> [Brief]: From the listing below, copy each line that contains the word "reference".

*** Extracted records ***

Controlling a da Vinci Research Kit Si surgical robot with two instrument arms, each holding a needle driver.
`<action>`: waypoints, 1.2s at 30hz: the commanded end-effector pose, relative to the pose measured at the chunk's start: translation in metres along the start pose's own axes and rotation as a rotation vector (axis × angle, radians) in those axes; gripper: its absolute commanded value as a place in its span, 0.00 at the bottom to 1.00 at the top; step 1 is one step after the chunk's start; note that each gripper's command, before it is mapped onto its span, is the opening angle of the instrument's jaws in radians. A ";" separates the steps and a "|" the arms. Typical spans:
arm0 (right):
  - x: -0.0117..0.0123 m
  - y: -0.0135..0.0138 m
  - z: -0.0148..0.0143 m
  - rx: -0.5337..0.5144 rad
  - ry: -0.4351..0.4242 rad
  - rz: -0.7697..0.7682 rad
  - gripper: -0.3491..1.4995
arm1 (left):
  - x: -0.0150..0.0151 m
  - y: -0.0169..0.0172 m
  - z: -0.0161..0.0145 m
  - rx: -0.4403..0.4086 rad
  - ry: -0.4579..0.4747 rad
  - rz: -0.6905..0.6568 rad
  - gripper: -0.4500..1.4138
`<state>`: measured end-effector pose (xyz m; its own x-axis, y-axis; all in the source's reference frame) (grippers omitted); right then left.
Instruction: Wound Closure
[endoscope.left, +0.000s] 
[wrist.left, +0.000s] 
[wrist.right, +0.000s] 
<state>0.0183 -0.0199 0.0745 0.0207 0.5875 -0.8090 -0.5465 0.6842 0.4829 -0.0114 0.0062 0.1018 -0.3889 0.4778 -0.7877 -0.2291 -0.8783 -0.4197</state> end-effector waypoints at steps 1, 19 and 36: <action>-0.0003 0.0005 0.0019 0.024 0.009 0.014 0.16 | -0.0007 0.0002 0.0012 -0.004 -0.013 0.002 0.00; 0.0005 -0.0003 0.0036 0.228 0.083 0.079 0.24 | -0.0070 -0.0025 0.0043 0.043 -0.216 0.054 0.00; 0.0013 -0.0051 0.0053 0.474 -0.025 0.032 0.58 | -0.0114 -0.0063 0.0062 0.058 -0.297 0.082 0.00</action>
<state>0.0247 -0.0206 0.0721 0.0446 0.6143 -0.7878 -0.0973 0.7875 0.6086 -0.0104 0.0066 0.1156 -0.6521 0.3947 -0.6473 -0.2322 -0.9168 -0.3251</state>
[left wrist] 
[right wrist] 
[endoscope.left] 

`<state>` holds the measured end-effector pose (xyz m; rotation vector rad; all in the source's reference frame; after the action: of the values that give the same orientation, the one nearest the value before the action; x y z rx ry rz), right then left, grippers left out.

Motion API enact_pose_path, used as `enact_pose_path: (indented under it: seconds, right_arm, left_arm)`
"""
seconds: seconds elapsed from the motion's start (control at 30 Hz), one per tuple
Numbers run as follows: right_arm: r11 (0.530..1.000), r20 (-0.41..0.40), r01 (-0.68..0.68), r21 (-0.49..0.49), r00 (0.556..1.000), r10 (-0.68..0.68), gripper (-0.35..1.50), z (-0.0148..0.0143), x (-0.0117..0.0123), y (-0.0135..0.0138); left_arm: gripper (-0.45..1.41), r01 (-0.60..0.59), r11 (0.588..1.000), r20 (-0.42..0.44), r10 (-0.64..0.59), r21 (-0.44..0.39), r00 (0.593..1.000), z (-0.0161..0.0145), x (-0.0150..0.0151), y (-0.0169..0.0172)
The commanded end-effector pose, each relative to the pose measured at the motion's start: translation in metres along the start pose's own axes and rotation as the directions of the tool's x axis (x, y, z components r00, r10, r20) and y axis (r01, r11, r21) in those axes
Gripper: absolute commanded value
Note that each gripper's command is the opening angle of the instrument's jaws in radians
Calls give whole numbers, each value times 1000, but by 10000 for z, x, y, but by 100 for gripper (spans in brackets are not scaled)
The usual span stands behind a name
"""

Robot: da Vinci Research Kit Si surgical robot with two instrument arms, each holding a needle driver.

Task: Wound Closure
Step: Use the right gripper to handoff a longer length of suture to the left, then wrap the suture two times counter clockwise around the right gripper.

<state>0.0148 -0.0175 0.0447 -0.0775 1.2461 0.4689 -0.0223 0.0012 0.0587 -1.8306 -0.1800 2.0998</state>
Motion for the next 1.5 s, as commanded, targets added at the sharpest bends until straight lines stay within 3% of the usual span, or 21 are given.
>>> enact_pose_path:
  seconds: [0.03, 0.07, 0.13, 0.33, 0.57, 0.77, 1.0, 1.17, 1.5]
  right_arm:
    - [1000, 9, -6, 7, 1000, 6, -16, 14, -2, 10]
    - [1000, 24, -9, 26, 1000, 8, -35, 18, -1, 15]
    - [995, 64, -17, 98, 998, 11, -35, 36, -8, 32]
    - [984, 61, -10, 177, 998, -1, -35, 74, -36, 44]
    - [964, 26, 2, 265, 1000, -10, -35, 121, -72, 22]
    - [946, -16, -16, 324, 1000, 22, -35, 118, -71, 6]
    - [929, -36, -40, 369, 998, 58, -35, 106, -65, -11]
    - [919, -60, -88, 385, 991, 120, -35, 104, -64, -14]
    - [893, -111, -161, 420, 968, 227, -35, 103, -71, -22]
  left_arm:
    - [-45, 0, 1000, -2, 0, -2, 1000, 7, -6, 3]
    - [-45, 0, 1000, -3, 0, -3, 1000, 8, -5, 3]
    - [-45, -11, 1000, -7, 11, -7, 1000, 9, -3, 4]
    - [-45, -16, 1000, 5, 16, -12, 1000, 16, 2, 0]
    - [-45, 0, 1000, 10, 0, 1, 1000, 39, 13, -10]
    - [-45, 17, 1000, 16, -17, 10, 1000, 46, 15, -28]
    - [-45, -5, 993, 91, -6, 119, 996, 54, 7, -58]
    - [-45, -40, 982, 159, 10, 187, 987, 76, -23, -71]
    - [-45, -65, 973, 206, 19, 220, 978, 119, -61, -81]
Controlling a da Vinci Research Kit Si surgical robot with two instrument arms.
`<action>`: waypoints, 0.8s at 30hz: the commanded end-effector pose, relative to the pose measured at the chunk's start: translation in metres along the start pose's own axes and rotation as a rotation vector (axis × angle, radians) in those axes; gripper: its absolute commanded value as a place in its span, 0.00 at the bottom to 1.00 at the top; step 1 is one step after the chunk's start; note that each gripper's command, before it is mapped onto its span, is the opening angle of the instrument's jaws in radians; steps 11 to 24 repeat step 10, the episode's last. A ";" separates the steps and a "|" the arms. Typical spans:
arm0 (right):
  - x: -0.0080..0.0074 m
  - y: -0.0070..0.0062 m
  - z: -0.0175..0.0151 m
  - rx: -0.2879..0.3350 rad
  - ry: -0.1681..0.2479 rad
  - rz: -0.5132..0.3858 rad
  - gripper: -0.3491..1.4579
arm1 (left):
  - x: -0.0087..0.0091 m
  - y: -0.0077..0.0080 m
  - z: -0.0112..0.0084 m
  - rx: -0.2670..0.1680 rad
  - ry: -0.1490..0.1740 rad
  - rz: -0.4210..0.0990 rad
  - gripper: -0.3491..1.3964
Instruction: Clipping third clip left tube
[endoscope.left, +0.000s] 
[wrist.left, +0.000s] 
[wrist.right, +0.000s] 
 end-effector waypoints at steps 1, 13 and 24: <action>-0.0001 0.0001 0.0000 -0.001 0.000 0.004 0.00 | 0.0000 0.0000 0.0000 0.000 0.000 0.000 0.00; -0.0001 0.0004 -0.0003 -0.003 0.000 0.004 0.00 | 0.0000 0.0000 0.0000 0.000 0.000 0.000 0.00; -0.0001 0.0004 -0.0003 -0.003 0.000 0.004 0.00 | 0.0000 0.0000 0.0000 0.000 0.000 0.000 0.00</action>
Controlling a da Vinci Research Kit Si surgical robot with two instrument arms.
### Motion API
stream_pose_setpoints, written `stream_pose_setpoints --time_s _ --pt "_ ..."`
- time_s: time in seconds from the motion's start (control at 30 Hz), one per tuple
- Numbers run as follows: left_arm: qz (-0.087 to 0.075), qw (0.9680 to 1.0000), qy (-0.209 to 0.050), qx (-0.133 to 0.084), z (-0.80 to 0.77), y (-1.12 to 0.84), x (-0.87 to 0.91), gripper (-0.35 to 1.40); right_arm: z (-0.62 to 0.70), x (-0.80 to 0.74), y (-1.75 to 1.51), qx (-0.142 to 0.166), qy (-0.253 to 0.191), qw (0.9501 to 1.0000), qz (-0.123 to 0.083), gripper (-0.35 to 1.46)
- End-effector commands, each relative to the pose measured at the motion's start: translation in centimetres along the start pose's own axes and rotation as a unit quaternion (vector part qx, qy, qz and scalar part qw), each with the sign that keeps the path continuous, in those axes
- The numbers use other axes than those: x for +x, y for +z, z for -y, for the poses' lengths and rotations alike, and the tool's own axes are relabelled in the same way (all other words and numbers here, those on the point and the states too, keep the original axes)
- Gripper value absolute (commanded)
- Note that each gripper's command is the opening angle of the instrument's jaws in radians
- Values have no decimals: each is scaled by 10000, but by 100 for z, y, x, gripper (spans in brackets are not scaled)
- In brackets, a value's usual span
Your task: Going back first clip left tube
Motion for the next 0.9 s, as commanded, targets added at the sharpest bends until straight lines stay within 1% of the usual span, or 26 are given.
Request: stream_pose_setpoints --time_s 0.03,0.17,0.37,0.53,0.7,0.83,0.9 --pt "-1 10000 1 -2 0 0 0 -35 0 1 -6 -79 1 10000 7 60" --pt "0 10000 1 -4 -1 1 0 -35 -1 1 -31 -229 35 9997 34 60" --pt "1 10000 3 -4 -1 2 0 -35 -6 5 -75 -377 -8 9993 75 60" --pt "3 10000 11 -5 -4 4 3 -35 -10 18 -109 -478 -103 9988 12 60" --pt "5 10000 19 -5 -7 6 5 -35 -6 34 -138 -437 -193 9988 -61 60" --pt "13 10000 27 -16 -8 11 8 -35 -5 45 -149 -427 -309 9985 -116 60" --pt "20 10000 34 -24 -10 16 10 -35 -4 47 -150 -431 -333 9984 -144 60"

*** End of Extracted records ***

> [Result of this exercise]:
`<state>`: measured end-effector pose (xyz m; its own x-axis, y-axis; all in the source's reference frame) (grippers omitted); right then left.
`<state>` holds the measured end-effector pose (xyz m; rotation vector rad; all in the source's reference frame; after the action: of the values that give the same orientation, the one nearest the value before the action; x y z rx ry rz), right then left, grippers left out.

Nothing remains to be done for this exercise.